孫さんがArmを買収して、売却した理由
先日ソフトバンク社がArm社を4.2兆円で売却したニュースが話題となった。
今回はなぜ孫さんがArm社を買収し、売却をしたのか考察したいと思う。
〇Arm社とは
・全世界で年間148億個のチップを作っている会社
・アプリケーションプロフェッサーで85%以上のシェアを誇る
簡潔に言うと携帯電話やニンテンドースイッチなどに使われる部品を作っている会社
〇なぜArm社を買収したのか
そもそもなぜソフトバンクグループの孫さんは
Arm社を買収したのか。
調べたところ大きく分けて3つだ。
①基盤技術を保有するマーケットリーダー
②モバイル、エンタープライズ、IoTで成長するポテンシャルがある
③長期的な潮流に対して投資するソフトバンクグループの投資戦略
孫社長はシンギュラリティに非常に関心がある。
すなわち人類の知能にロボットの知能が優れる時点において、インターネットにつながったIoT機器が10兆円に達する。

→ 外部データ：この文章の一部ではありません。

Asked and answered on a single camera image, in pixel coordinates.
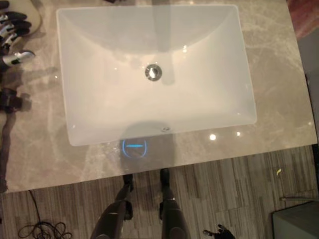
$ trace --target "marble countertop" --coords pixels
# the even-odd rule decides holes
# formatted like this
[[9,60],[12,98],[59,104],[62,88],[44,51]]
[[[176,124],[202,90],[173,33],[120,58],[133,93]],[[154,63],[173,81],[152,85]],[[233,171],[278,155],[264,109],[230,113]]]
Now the marble countertop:
[[[118,1],[120,5],[150,0]],[[9,70],[3,86],[30,95],[29,111],[16,113],[7,163],[8,191],[76,183],[127,173],[238,157],[317,142],[297,41],[285,0],[157,0],[156,4],[227,3],[239,8],[257,109],[252,125],[150,138],[157,147],[132,161],[121,143],[73,147],[68,142],[55,12],[111,5],[101,0],[37,0],[39,31],[22,41],[32,62]]]

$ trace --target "white rectangular sink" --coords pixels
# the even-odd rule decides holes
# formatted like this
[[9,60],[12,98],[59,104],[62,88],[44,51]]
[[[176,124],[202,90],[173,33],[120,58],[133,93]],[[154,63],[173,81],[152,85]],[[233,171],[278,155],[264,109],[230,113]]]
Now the white rectangular sink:
[[234,5],[64,8],[57,21],[72,145],[257,119]]

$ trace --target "robotic hand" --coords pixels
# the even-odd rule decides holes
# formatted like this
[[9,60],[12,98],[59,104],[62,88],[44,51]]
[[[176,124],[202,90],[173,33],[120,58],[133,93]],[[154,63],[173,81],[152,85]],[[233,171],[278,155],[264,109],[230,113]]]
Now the robotic hand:
[[221,224],[218,224],[218,227],[220,228],[218,229],[218,233],[212,233],[208,230],[204,230],[203,233],[207,236],[214,236],[215,239],[236,239],[226,227]]

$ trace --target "black robotic leg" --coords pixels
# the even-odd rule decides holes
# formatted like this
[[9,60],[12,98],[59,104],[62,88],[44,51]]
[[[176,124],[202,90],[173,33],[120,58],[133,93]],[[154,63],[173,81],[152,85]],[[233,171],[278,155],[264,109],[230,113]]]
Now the black robotic leg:
[[159,218],[163,221],[162,239],[190,239],[188,227],[169,187],[169,170],[160,171],[163,202],[159,206]]
[[128,196],[133,190],[133,175],[124,175],[123,180],[123,188],[118,192],[115,202],[109,205],[99,218],[91,239],[119,239],[123,220],[132,219],[133,209]]

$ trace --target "blue light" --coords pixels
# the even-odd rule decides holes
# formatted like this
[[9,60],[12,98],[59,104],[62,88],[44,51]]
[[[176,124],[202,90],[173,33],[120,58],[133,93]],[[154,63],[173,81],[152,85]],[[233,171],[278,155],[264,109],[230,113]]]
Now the blue light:
[[126,147],[129,147],[129,148],[141,148],[141,147],[144,147],[144,145],[141,145],[141,144],[129,144],[129,145],[126,145]]
[[[126,147],[128,147],[128,148],[142,148],[142,147],[144,147],[144,152],[143,152],[143,154],[142,154],[140,157],[138,157],[138,158],[143,158],[143,157],[146,155],[147,151],[148,151],[148,145],[147,145],[147,143],[146,143],[146,140],[144,140],[144,145],[142,145],[142,144],[128,144],[128,145],[126,145]],[[126,153],[126,151],[125,151],[125,140],[123,140],[123,142],[122,142],[122,152],[123,152],[123,154],[124,154],[126,157],[132,158],[132,157],[129,156],[129,155]]]

そうなった、未来においてもArm社が保有している技術(チップやアプリプロセッサー)は活用されると推測したため買収した。
シンギュラリティとは
未来学上の概念であり、人工知能(AI)自身の「自己フィードバックで改良、高度化した技術や知能」が、「人類に代わって文明の進歩の主役」になる時点の事である。第4次産業革命としても注目を集めている。(wikipediaより引用)
また、孫社長は囲碁に例えて、投資戦略について以下のように語っている
「素人はすぐ隣に石を打つ、プロは遠く離れた所に打ち、50手目、100手目になってから力を発揮する。
私(孫社長)は7手先を読んで手を打つ」
〇なぜArm社を売却したのか
売却した理由に関しては調べた所、下記3点にまとめられる。
①WeWork問題、コロナ禍での投資先企業の株価下落、業績が急速に悪化
したことにより手元のキャッシュが必要になった。
②Arm社を2023年に再上場させるか売却させるか天秤にかけて、上場より売却の方が利益を出せると判断した。
③売却先のNVIDIAの売却条件に売却額のうち120億ドルが現金で、215億ドルが株式で支払われ株の一部(6.7%~8.1%)を保有することができ、NVIDIAの
大株主になることで引き続きArm社の利益に間接的に関与できる。
特に③が大きな理由として考えられる。
2016年に3.3兆円で買収して、4.2兆円で売却してほしいという売り先としての条件が出揃ったのだろう。
利益も出せて、株式も保有できるという株を売る条件として最適な条件をNVIDIAが出したことが売却を後押しした要因だろう。
今回、調べて孫社長の7手先を読むという思考やシンギュラリティを見据えてマーケット状況を想像して、最適な投資先に投資をするという戦略が見えてきた。
今後もソフトバンクグループ、孫社長の投資先の動向を追っていきたい。